Regents were told KSU expects to benefit greatly from the heightened awareness COVID has created about the havoc pathogens can wreak on the world. Researchers at its veterinary school are generating new research grants related to a variety of pathogens that could infect livestock and other parts of the food chain.

Regents also were told that Manhattan is a strong finalist for two major economic development projects — one with 100 new jobs at about $120,000 per year and another with 500 jobs at nearly $100,000 a year — that would capitalize off of research at KSU and the new biodefense facility.

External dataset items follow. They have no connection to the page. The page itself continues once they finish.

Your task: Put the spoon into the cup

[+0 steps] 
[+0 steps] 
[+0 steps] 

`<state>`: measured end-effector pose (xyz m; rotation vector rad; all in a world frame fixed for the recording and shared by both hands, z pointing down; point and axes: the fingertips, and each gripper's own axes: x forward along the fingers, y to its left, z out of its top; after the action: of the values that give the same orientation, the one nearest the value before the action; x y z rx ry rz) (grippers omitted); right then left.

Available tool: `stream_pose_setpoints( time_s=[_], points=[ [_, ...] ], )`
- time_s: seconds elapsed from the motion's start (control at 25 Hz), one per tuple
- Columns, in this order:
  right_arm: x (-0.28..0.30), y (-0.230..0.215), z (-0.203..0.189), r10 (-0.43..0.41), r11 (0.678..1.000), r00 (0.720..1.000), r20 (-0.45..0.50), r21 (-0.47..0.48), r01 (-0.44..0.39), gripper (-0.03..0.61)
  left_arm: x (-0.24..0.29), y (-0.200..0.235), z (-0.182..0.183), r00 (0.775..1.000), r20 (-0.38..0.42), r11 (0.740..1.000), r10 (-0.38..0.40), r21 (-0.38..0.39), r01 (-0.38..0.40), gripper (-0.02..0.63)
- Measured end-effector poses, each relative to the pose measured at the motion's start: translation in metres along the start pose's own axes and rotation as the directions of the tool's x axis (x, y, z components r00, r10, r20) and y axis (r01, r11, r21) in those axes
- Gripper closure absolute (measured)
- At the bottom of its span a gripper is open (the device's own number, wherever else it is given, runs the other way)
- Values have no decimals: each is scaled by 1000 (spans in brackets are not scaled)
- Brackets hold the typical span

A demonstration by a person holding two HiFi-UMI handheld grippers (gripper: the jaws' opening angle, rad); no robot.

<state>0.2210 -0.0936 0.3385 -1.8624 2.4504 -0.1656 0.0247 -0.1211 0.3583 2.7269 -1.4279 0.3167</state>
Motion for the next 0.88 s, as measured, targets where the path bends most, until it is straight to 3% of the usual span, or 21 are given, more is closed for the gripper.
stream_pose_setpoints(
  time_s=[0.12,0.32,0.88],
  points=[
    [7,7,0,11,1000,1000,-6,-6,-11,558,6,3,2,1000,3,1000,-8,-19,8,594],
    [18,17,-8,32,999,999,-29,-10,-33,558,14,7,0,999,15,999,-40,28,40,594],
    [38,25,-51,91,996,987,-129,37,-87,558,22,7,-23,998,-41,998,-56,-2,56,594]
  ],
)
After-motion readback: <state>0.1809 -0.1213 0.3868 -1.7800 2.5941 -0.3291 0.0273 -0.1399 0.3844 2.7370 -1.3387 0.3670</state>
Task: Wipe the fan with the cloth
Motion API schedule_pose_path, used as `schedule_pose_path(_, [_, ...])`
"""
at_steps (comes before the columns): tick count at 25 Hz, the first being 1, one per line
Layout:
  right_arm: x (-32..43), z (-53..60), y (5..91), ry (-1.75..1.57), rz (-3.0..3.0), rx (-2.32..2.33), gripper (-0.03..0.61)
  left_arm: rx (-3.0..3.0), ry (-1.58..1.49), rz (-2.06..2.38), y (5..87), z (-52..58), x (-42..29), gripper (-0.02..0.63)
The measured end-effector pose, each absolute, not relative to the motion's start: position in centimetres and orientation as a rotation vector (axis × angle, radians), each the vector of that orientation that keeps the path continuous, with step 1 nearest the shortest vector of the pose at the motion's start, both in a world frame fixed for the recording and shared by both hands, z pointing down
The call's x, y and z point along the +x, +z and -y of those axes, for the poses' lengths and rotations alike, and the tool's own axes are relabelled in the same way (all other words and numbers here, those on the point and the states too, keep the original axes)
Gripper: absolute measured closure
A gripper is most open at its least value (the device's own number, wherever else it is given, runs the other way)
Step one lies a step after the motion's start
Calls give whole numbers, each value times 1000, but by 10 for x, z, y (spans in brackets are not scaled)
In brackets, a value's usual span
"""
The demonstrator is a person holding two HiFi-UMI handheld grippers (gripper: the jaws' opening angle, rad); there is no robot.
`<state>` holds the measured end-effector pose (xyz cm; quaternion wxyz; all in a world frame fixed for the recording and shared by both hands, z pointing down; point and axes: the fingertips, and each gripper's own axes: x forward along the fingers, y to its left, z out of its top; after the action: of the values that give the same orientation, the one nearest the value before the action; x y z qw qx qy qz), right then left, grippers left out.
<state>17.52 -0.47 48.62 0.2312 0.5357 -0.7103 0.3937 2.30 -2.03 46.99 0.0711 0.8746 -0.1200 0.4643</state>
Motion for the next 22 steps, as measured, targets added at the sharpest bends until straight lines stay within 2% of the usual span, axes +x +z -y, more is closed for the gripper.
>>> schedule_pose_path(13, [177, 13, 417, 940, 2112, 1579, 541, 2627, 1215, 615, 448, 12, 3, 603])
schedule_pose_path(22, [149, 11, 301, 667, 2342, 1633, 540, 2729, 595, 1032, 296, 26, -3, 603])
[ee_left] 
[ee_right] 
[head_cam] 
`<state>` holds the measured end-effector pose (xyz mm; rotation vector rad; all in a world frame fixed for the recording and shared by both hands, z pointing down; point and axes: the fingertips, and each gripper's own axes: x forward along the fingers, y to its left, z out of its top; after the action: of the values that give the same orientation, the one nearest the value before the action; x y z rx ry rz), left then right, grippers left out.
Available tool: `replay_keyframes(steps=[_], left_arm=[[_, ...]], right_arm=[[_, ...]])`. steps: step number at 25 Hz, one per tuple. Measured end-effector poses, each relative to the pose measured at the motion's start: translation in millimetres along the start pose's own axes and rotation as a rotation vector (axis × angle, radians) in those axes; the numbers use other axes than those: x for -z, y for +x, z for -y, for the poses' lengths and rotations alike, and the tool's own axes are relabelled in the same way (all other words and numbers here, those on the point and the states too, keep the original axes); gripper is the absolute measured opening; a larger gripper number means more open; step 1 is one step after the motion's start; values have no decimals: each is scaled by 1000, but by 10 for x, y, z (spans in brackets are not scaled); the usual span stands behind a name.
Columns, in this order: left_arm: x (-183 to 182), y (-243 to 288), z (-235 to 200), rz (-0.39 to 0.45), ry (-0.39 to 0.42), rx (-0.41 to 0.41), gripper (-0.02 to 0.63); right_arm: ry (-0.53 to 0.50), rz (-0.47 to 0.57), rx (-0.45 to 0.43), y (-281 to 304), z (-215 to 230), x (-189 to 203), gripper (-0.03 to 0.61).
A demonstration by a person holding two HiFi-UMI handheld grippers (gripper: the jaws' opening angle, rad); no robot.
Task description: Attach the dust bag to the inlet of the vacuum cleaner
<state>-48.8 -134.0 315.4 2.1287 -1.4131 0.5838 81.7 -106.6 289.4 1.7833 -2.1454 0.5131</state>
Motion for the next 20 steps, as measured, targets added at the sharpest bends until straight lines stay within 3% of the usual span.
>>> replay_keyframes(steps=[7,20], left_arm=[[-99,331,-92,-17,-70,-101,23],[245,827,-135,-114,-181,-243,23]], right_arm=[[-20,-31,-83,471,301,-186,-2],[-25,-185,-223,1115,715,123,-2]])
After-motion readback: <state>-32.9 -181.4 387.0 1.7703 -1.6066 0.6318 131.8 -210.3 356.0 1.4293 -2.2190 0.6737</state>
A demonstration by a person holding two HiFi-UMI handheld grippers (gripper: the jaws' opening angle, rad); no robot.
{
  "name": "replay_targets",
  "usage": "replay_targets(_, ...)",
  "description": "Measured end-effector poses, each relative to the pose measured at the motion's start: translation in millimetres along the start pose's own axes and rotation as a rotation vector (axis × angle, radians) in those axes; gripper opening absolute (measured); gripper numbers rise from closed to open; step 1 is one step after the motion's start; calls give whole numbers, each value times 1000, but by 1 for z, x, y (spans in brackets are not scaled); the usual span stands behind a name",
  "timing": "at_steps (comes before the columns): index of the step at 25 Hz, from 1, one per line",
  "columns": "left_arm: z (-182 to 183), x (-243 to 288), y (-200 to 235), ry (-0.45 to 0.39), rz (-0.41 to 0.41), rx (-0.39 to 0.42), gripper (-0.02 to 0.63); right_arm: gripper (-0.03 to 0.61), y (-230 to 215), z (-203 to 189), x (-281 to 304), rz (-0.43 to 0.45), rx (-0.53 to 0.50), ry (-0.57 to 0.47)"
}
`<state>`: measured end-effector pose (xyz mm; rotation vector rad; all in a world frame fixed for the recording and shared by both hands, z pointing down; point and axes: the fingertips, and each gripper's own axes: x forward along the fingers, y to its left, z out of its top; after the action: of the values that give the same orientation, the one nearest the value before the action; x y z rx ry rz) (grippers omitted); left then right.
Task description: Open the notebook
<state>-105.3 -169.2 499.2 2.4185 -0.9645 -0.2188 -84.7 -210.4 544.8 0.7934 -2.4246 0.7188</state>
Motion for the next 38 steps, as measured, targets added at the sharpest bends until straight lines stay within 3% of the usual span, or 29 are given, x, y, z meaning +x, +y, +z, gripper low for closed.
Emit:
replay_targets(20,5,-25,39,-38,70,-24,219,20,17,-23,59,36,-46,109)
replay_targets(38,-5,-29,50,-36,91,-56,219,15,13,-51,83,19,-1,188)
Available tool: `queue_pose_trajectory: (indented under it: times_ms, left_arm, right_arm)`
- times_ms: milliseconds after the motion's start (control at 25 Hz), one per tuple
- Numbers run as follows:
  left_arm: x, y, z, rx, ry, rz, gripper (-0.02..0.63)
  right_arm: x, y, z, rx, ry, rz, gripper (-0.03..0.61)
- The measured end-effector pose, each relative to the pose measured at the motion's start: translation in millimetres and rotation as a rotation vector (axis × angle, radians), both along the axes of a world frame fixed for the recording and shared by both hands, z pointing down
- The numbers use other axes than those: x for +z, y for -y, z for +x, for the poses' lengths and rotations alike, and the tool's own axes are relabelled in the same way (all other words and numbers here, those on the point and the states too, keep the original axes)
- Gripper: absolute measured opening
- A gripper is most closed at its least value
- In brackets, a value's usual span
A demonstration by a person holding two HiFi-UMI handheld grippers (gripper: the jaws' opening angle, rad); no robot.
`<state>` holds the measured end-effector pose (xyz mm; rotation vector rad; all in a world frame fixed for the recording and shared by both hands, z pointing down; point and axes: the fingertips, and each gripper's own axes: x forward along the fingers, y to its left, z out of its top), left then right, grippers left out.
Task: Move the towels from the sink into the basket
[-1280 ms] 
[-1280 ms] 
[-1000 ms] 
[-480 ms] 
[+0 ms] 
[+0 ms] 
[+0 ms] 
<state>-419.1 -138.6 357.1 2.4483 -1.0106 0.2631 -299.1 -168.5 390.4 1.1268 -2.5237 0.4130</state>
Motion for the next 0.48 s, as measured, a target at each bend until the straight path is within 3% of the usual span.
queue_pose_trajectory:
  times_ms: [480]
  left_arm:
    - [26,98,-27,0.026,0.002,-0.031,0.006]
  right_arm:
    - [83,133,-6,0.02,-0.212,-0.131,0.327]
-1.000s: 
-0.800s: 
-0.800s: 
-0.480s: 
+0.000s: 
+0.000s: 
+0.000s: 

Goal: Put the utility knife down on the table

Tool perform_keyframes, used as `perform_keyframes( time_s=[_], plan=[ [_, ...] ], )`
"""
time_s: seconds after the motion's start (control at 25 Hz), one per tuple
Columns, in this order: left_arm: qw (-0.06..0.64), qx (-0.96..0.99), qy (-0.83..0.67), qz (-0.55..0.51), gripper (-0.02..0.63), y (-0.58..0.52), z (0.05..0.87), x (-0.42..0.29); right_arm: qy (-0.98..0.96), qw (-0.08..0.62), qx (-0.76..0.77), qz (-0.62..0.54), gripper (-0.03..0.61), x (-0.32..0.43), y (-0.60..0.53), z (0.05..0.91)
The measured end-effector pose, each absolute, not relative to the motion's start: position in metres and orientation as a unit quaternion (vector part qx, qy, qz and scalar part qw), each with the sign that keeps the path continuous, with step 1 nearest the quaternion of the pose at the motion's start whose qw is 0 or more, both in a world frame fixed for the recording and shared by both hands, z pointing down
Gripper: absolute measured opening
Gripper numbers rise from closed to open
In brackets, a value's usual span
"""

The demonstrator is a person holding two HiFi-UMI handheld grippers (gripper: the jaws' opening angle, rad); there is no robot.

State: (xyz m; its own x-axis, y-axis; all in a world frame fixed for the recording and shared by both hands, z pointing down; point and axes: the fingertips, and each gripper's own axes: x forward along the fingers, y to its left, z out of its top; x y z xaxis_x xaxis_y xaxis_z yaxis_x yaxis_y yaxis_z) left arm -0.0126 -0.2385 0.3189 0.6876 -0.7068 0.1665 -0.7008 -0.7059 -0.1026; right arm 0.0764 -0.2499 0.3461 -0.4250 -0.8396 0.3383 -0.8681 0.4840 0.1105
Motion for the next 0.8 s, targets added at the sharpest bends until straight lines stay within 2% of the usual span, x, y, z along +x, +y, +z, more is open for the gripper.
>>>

Kansas State is in the process of developing a new district around the biodefense facility. That district would include space for private companies and also a new agriculture innovation center.

Wichita State

Regents were briefed on the progress WSU is making on its own Innovation Campus, which is up and running and hosting a multitude of aviation-related businesses. The campus, however, is expanding into a new arena with the construction of a new home for the National Institute for Research and Digital Transformation. That center is helping the aviation industry, the military, health care companies and others transition over to new types of digital technology.

The university’s economic development plan, though, continues to heavily focus on aviation. The industry estimates about 40,000 new aircraft will need to be built over the next 20 years.

Wichita State is estimating that its economic development efforts will result in 5,000 jobs and $2.5 billion in new investment in the state over the next 10 years.